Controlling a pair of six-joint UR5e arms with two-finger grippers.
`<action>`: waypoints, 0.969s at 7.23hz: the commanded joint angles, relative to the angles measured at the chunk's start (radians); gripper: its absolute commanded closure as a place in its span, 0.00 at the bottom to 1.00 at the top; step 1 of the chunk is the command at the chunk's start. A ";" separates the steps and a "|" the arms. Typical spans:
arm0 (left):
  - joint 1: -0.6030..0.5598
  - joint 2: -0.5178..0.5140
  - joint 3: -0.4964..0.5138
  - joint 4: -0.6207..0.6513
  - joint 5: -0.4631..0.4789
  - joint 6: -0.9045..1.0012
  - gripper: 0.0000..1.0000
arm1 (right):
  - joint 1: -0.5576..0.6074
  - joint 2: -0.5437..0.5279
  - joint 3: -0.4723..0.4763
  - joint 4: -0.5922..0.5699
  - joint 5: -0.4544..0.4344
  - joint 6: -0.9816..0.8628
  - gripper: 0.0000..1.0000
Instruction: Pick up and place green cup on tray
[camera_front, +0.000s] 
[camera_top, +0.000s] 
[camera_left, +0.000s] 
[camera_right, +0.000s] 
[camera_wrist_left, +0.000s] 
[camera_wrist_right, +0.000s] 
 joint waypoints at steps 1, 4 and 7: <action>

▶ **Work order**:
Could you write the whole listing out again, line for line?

▶ **Expected answer**:
Controlling a pair of six-joint UR5e arms with two-finger grippers.
`<action>`: waypoints, 0.969s at 7.23hz: the commanded joint angles, relative to the angles measured at the chunk's start (radians); gripper: its absolute commanded closure as a place in its span, 0.00 at the bottom to 1.00 at the top; step 1 of the chunk is the command at the chunk's start. A ";" separates the steps and a "|" the arms. Typical spans:
arm0 (left):
  - joint 1: -0.6030..0.5598
  - joint 2: -0.5178..0.5140
  - joint 3: -0.4964..0.5138
  - joint 4: -0.6207..0.6513
  - joint 5: -0.4631..0.4789
  - joint 6: -0.9045..1.0012
  - gripper: 0.0000..1.0000
arm1 (right):
  - joint 1: -0.5576..0.6074
  - joint 2: -0.5437..0.5279
  - joint 3: -0.4723..0.4763
  - joint 4: -0.5922..0.5699
  - joint 5: -0.4544..0.4344
  - joint 6: -0.9816..0.8628
  - gripper: 0.0000..1.0000
Instruction: Pick up and place green cup on tray
[camera_front, +0.000s] 
[camera_top, +0.000s] 
[camera_left, +0.000s] 
[camera_right, +0.000s] 
[camera_wrist_left, +0.000s] 
[camera_wrist_right, +0.000s] 
 joint waypoints at steps 1, 4 and 7: <action>

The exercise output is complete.